• Exercise: Please repeat exactly the lines below from the one containing "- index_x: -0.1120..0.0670" down to the one containing "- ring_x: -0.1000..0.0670", both included, and nothing else.

• Source data:
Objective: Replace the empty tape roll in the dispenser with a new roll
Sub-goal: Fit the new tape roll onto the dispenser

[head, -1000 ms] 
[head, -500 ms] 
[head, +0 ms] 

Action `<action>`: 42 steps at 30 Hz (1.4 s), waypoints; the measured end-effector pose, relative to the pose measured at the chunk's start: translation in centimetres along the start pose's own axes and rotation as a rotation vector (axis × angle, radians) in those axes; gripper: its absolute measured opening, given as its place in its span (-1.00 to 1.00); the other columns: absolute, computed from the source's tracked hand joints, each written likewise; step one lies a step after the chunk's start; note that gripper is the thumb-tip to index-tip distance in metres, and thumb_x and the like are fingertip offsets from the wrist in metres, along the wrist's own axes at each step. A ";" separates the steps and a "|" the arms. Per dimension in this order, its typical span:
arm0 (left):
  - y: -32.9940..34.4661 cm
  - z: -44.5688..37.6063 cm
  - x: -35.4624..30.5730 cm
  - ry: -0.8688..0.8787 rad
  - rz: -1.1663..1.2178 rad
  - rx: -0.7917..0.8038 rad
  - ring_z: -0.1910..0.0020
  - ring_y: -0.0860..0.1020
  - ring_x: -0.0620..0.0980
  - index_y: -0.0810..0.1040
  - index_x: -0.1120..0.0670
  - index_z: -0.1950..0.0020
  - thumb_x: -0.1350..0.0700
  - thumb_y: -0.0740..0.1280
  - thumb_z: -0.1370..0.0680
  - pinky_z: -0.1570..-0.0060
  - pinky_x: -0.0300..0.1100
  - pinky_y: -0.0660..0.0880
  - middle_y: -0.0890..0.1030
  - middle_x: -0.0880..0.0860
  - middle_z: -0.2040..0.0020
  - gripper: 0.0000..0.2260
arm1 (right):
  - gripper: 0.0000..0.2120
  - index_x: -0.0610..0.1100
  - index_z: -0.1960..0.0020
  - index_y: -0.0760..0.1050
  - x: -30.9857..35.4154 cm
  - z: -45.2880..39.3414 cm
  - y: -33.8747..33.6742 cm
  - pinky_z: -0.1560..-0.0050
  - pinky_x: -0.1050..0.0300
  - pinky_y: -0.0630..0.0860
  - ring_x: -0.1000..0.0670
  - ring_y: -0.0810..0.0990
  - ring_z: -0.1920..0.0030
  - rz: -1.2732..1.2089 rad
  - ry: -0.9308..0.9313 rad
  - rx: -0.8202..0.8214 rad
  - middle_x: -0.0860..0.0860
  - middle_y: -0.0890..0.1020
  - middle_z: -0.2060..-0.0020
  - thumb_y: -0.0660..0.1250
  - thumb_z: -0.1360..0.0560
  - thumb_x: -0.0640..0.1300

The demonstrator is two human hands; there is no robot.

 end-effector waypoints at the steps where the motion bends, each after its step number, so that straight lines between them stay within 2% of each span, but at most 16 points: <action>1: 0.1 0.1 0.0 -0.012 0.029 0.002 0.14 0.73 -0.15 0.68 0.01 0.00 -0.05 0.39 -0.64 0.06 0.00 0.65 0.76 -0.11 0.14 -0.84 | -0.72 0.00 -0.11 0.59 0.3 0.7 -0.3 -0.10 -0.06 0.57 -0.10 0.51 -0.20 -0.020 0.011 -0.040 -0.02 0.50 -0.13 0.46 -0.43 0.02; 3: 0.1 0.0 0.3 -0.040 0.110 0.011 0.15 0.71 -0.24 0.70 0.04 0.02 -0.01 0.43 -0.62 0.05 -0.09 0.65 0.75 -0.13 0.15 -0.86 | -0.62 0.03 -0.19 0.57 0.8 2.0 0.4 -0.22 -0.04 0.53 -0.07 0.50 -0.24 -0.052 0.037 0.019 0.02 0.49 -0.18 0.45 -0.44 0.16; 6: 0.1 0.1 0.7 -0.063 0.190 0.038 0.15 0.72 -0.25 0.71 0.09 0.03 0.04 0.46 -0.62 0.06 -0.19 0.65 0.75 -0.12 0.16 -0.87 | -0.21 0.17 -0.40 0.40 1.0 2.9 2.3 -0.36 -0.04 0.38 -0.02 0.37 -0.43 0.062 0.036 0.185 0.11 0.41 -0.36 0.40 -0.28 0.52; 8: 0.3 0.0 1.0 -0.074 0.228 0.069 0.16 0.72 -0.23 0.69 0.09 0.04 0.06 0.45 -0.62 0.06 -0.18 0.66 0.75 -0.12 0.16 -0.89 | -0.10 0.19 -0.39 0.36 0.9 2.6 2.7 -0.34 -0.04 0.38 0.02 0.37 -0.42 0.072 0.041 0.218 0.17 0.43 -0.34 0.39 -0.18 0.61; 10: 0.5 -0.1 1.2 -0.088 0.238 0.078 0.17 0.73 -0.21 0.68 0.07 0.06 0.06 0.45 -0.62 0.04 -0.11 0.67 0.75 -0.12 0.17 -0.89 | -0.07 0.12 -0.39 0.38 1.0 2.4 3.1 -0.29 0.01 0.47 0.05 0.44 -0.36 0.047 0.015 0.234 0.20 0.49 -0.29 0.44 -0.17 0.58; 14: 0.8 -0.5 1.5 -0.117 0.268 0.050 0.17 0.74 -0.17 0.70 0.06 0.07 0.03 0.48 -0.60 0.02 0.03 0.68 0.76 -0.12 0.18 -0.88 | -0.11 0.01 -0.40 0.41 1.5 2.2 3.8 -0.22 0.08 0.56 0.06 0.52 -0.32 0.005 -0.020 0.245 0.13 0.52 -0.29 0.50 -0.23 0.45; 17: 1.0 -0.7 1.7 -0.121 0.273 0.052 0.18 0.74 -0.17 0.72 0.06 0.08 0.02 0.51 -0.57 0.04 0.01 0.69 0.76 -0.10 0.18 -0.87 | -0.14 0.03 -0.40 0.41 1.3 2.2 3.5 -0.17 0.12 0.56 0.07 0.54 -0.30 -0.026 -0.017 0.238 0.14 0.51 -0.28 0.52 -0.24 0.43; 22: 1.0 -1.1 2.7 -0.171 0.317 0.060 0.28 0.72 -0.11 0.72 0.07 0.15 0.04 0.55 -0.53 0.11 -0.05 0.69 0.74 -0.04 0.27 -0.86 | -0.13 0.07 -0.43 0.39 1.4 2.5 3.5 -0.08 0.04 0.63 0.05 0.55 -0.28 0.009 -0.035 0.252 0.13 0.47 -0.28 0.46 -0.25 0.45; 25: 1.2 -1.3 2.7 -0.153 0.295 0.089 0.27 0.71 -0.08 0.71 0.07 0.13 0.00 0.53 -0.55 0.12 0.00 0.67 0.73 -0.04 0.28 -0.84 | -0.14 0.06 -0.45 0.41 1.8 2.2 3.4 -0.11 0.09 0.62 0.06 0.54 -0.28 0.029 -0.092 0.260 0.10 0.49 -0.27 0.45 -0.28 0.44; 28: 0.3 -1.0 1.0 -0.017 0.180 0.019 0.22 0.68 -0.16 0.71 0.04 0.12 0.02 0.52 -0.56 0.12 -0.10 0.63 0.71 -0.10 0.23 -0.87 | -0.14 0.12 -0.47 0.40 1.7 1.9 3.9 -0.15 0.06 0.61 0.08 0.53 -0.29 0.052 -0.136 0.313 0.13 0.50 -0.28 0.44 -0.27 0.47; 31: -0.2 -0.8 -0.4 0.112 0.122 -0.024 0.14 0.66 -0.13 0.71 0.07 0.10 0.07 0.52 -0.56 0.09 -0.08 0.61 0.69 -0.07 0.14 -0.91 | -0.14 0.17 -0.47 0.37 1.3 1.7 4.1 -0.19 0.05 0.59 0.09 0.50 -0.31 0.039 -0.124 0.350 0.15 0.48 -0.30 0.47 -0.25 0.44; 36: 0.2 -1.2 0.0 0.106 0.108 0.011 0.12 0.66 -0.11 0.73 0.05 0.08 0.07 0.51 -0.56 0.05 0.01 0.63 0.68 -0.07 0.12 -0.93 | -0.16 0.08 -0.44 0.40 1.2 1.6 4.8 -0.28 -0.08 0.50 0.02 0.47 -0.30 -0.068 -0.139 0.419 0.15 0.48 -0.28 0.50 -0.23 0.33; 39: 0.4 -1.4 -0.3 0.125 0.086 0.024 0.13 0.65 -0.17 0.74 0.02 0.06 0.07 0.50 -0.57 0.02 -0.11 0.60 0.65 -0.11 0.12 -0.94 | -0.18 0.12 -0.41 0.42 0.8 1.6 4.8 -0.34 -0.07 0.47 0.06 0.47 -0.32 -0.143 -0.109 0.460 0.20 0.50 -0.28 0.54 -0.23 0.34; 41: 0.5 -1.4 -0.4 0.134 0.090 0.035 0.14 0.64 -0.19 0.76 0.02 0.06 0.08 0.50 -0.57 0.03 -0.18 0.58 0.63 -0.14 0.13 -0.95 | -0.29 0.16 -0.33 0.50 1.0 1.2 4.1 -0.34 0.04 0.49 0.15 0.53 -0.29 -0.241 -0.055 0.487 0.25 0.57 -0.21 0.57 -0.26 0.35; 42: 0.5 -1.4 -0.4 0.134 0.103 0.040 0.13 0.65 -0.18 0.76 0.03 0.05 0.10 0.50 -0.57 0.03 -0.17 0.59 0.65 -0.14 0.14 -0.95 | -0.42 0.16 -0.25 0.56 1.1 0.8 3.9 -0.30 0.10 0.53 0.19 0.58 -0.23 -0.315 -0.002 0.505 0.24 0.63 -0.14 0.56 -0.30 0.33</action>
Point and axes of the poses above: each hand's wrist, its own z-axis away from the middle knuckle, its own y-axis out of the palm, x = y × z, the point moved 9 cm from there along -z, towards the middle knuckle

• Answer to this task:
  - index_x: -0.1120..0.0670
  - index_z: -0.1950..0.0020
  - thumb_x: -0.1350..0.0700
  - thumb_y: -0.0740..0.1280
  - thumb_z: -0.1370..0.0680
  - pinky_z: -0.1570..-0.0060
  - pinky_x: -0.0300..0.1100
  - pinky_y: -0.0660..0.0880
  - middle_y: -0.0890..0.1030
  - middle_x: -0.0880..0.0860
  - middle_z: -0.2040..0.0020
  - gripper: 0.0000..0.2260
arm1 (right):
  - gripper: 0.0000..0.2120
  - index_x: -0.0610..0.1100
  - index_z: -0.1960..0.0020
  - index_y: -0.0760..0.1050
  - x: -30.9857..35.4154 cm
  - z: -45.2880..39.3414 cm
  - y: -33.8747..33.6742 cm
  - pinky_z: -0.1560..-0.0050
  - pinky_x: -0.1050..0.0300
  - pinky_y: -0.0630..0.0860
  - ring_x: -0.1000..0.0670

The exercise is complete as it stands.